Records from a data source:
::::
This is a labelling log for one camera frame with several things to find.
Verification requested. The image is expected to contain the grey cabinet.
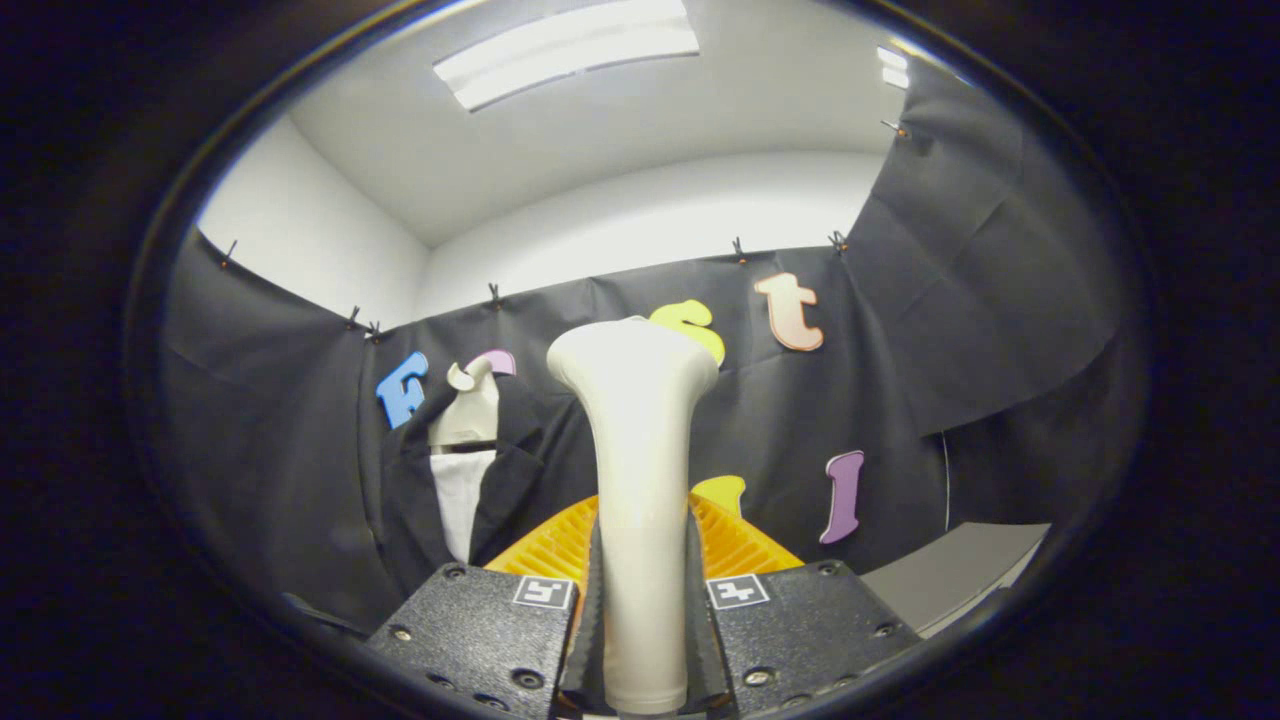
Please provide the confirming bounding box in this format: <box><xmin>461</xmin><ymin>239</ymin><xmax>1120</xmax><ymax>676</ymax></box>
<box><xmin>860</xmin><ymin>521</ymin><xmax>1052</xmax><ymax>640</ymax></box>

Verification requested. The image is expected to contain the white shirt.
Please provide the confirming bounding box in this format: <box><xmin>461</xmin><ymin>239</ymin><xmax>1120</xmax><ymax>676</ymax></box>
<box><xmin>430</xmin><ymin>450</ymin><xmax>498</xmax><ymax>564</ymax></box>

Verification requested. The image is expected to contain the black backdrop cloth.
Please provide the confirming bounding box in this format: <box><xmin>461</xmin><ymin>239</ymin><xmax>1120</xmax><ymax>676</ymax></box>
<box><xmin>160</xmin><ymin>60</ymin><xmax>1146</xmax><ymax>643</ymax></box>

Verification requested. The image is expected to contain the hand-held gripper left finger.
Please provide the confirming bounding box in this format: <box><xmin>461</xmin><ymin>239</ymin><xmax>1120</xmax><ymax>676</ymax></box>
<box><xmin>365</xmin><ymin>494</ymin><xmax>607</xmax><ymax>720</ymax></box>

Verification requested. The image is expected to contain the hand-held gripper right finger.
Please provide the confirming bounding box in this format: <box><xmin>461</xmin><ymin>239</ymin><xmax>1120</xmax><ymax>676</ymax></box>
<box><xmin>685</xmin><ymin>492</ymin><xmax>922</xmax><ymax>720</ymax></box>

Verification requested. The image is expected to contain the black suit jacket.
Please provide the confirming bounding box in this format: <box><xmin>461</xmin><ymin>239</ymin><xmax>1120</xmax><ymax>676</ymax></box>
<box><xmin>378</xmin><ymin>385</ymin><xmax>603</xmax><ymax>603</ymax></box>

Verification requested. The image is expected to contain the row of small black clips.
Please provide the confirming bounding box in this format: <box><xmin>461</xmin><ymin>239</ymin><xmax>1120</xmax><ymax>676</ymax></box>
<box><xmin>220</xmin><ymin>118</ymin><xmax>913</xmax><ymax>343</ymax></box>

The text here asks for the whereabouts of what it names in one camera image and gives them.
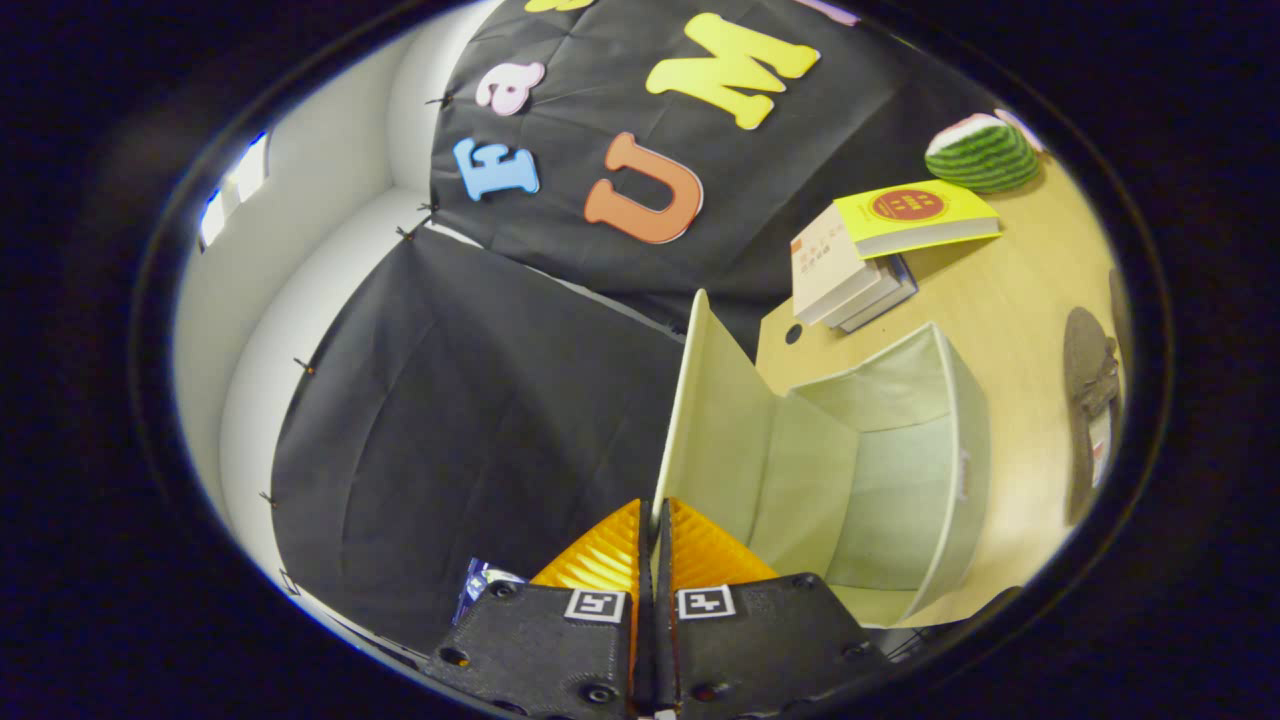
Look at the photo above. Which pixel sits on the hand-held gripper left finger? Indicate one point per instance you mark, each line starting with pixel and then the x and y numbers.
pixel 540 650

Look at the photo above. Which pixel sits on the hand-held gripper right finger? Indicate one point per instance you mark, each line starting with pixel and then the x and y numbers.
pixel 760 650

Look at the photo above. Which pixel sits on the pale green storage box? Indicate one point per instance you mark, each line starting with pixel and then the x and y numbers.
pixel 880 470

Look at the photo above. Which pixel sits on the blue white printed packet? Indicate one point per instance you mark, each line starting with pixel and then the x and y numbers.
pixel 480 585

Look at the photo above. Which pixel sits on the black backdrop cloth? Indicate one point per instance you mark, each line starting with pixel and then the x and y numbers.
pixel 450 420

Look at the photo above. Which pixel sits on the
::::
Work instructions
Your answer must be the lines from the one that contains "gripper right finger?" through the last line of the entries above, copied exactly, with no other lines.

Solution
Look at the photo above. Which pixel sits on the hand-held gripper right finger? Indicate one point per instance you mark, each line starting with pixel and then the x and y numbers.
pixel 760 650

Look at the photo above. Which pixel sits on the pale green storage box? Indicate one point per instance you mark, each line starting with pixel and then the x and y numbers.
pixel 880 470

Look at the photo above. Which pixel sits on the blue white printed packet? Indicate one point per instance you mark, each line starting with pixel and then the x and y numbers.
pixel 480 585

Look at the photo above. Which pixel sits on the black backdrop cloth? Indicate one point per instance you mark, each line starting with pixel and then the x and y numbers.
pixel 450 420

Look at the photo above. Which pixel sits on the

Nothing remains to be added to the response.